あの白に届くまで
タイムオーバー。
これもきっと運命だったんだろうな。
そう思えた。
――――カナさんの家を出発する時。
向かい通りでタクシーを拾うまで見送ってくれた彼女は、もう既に何かを悟っていたようで。
最後にもう一度「大地くん」と口を開いた。
「その人がアメリカに来た理由はね、"弱い自分を変えるため"。って言ってたわ」
意外な言葉に目を見開いた俺に、カナさんは小さく微笑んでみせた。
「自分が背負った不幸で、周りを憎んでしまう。羨ましく思ってしまう。
すごく愛してるはずなのに、自分の弱さで憎んでしまう……そうしてしまう自分がすごく嫌だったんだ、って。

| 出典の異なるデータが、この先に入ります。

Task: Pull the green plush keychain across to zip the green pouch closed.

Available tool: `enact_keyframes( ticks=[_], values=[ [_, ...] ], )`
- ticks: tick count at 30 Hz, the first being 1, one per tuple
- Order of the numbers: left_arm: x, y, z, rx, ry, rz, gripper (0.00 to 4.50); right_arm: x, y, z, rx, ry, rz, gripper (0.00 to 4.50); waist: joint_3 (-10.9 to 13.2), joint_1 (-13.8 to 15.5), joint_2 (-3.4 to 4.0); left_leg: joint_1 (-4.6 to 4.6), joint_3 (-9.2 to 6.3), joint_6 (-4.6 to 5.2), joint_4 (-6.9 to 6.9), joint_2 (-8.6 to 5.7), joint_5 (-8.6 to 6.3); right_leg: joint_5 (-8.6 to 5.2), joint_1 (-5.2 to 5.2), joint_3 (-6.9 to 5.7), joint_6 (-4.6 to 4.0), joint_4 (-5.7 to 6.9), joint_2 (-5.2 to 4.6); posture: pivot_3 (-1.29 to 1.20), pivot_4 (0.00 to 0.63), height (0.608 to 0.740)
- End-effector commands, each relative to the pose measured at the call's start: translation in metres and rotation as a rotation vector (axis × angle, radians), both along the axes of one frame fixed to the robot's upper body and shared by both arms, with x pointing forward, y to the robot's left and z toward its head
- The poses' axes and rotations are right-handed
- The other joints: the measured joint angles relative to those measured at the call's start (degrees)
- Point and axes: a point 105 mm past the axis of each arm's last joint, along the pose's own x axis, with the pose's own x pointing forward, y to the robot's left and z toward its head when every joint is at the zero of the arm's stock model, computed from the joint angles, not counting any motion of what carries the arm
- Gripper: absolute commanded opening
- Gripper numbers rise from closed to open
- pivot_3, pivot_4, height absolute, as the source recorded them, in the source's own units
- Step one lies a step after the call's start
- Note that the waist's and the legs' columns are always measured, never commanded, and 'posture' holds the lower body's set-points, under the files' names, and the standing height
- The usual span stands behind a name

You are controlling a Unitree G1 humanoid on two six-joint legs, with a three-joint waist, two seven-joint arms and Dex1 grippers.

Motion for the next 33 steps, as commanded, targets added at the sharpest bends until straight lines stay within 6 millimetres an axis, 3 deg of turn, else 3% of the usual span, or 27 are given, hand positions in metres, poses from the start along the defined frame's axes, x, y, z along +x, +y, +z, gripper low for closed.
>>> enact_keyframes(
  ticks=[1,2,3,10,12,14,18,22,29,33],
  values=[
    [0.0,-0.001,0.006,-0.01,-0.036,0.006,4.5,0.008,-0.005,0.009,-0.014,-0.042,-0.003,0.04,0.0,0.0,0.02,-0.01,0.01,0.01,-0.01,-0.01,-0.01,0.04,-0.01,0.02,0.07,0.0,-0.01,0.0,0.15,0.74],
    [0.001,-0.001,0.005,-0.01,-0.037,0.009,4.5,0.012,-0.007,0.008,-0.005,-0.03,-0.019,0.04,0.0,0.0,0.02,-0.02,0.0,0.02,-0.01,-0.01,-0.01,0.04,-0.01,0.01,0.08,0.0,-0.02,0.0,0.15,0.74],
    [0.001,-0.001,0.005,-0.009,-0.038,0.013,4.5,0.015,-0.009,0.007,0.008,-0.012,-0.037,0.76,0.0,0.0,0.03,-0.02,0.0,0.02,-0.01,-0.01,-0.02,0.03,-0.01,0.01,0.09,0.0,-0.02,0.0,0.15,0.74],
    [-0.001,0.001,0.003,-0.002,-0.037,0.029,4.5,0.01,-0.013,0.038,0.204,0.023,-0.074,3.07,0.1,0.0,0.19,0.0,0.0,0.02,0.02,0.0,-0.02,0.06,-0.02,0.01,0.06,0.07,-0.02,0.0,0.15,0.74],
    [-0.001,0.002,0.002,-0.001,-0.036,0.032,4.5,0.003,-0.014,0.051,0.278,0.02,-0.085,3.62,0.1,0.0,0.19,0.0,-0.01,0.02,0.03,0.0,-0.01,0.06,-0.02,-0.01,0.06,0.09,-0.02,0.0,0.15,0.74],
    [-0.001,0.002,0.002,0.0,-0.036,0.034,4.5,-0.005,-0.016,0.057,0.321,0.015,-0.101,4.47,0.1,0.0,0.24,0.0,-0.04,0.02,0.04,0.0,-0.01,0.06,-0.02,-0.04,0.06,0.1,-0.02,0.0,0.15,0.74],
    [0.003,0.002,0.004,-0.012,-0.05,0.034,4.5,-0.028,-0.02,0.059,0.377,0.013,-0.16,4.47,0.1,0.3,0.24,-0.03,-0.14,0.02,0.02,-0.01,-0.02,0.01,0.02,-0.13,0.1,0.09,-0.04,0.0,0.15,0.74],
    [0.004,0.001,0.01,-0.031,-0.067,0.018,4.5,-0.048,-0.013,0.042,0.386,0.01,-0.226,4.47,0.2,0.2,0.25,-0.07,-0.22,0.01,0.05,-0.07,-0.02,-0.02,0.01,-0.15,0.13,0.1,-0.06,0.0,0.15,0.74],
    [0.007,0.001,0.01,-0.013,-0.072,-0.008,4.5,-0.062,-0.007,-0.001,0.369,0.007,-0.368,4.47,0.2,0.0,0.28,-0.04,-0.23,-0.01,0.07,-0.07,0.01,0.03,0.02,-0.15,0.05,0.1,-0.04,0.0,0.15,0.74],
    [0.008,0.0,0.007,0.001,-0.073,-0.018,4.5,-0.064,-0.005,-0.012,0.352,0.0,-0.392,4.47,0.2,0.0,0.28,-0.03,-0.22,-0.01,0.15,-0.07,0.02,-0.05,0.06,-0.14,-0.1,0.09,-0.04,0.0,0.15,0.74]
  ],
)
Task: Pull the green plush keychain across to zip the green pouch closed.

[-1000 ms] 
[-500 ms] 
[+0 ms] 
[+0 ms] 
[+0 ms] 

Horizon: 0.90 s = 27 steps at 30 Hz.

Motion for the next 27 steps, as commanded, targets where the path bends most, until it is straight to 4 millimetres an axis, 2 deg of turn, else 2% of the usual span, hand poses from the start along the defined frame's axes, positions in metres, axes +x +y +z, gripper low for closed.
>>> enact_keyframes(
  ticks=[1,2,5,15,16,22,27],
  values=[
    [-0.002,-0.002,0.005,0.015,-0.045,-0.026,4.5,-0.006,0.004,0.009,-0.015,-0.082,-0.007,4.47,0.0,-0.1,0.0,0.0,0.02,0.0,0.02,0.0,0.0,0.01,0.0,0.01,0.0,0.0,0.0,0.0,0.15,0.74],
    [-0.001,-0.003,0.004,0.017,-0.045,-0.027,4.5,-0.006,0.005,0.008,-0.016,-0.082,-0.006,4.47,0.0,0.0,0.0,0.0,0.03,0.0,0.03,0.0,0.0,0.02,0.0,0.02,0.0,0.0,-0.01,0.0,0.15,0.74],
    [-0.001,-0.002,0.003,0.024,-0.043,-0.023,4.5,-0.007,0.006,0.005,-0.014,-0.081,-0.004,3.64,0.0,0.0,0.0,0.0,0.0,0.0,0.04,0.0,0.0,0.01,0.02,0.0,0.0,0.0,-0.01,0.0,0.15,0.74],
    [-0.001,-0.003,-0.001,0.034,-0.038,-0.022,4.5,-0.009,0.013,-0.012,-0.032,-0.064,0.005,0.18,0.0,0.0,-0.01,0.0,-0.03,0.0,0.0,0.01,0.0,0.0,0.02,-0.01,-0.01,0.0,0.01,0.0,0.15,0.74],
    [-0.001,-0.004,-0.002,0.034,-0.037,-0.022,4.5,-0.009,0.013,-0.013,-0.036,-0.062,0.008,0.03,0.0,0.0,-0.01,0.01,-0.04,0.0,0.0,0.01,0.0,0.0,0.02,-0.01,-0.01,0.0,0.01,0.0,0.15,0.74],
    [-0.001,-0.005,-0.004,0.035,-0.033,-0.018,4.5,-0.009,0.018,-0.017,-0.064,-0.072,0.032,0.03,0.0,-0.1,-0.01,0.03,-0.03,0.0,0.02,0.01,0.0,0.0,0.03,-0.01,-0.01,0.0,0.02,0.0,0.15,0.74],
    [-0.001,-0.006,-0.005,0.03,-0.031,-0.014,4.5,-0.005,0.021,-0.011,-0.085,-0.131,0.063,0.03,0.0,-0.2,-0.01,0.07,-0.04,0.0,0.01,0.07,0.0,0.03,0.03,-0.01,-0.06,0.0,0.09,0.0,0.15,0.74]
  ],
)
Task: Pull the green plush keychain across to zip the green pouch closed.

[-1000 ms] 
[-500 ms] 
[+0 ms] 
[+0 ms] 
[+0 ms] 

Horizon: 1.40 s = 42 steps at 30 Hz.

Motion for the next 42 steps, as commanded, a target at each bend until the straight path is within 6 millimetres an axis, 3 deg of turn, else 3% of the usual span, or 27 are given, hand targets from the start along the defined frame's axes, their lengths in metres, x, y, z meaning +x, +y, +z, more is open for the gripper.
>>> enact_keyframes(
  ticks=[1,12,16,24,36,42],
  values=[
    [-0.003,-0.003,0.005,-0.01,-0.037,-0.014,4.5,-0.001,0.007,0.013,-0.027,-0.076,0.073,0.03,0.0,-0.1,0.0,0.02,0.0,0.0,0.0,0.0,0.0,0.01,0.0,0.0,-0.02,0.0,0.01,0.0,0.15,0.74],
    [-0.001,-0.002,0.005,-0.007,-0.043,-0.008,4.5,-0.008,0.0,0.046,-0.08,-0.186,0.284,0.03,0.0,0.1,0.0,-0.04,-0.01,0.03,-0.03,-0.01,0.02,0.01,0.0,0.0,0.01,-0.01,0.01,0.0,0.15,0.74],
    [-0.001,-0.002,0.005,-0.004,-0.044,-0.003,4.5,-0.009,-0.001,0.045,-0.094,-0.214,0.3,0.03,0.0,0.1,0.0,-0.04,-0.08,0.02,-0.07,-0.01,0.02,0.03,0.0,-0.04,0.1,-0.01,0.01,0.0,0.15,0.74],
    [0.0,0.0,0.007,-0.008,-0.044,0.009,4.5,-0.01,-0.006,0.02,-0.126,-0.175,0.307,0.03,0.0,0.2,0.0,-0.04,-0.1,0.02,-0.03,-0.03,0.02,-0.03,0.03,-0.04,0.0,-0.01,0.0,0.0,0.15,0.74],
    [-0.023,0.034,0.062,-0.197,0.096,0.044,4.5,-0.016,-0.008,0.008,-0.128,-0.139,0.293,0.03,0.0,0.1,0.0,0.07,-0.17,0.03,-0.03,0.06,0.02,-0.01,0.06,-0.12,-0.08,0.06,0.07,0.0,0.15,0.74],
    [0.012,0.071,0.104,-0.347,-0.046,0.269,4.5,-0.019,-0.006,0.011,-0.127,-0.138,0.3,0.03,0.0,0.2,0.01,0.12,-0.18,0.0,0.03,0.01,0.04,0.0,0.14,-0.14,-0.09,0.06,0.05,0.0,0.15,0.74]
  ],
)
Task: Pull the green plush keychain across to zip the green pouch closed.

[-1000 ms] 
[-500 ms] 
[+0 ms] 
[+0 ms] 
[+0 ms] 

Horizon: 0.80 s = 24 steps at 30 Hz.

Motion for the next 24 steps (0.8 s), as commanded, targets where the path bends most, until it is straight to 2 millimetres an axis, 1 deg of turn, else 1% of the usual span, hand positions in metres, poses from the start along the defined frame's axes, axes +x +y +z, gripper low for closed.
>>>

――だから、大切な人たちを本当に大切にできるように自分が変わる。そのために日本を離れたんだ。
そうわたしに教えてくれたの。」
俺は静かに、頷いた。
なんだか胸が…いっぱいいっぱいだった。
その言葉を理解するにはまだ少し時間が掛かりそうだ、と思った。
「ありがとうございます」
「なんだか今日初めて会ったとは思えないわ。本当に」
カナさんは悪戯っぽい目を上げて、小さく笑いながら言った。